Em resumo, as manifestações populares urbanas dos séculos XIX, XX e XXI
possuem muitas características em comum: a cidadania e a luta contra o descaso do governo como objetivos motivadores, as formas de protesto e os locais de atuação. A grande diferença são os grupos envolvidos e os meios de divulgação. Enquanto nos séculos passados quem ia as vias públicas defendendo sua posição eram as classes mais pobres, atualmente não são somente essas, mas a classe média que se encontra cansada 2 de pagar impostos e não ter seus serviços garantidos por lei atendidos e de confiar na política brasileira, que cada vez mais se afunda em casos de corrupção.

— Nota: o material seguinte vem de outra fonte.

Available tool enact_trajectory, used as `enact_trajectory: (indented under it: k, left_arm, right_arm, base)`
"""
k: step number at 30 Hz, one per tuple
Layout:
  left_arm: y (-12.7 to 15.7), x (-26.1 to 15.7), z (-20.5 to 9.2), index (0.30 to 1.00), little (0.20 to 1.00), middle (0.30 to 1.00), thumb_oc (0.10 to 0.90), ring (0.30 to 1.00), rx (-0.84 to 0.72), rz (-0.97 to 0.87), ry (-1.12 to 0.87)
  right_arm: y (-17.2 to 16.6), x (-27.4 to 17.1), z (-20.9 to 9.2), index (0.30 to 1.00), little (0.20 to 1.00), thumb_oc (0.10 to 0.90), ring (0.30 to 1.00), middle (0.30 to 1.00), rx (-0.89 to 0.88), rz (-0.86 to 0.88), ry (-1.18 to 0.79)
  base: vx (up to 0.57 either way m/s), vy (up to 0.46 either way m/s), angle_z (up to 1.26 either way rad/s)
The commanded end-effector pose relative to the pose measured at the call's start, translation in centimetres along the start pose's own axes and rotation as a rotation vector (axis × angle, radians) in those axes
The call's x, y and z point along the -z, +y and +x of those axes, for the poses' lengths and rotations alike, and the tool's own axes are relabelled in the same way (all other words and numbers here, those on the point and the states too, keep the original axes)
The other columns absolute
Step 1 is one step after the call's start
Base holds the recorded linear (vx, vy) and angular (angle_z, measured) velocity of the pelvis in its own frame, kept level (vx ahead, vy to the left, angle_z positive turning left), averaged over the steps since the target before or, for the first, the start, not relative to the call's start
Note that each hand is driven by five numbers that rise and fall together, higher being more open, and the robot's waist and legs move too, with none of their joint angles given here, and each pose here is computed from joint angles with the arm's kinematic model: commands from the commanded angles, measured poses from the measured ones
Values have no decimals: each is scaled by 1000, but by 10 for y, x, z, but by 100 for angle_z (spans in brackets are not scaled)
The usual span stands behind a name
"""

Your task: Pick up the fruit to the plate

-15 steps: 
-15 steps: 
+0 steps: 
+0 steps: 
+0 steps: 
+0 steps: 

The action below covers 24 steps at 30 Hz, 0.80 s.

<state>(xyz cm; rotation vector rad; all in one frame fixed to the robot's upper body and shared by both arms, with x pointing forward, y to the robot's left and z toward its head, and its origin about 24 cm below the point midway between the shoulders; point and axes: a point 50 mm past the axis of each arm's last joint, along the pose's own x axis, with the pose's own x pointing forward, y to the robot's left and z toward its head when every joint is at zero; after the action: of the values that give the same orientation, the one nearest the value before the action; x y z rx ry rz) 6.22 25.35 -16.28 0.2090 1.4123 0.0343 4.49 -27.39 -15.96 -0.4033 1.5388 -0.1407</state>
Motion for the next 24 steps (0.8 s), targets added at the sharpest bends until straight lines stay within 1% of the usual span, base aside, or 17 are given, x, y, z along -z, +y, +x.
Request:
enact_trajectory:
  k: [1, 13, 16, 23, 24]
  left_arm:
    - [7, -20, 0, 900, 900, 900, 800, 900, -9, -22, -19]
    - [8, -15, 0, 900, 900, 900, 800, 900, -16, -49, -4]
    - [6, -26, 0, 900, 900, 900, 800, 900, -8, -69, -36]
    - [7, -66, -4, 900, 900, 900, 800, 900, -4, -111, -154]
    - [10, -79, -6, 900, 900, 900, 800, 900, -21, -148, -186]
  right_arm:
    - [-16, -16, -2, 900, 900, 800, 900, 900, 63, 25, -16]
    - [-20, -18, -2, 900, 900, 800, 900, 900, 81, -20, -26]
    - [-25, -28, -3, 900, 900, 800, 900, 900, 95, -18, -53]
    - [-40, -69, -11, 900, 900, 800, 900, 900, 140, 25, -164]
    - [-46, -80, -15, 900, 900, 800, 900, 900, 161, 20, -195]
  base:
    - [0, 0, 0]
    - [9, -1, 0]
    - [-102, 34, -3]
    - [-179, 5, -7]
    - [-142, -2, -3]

Além disso, com as inovações tecnológicas e a consequente rapidez nas trocas de informações e fluxos, a visibilidade dos movimentos alcançou níveis mundias conferindo mais força para tais. E, talvez, a mais importante diferença se encontre no caráter dessas novas manifestações. São as primeiras a se colocarem a favor de mudanças e não exclusivamente contrárias a algo já estabelecido. São manifestações apartidárias, mas que apresentam prospostas de mudanças significativas, que calam aqueles que acreditam serem os brasileiros um povo distante das instâncias políticas e pacífico por natureza e que acima de tudo, servem de exemplo para os vizinhos sulamericanos que enfrentam problemas semelhantes.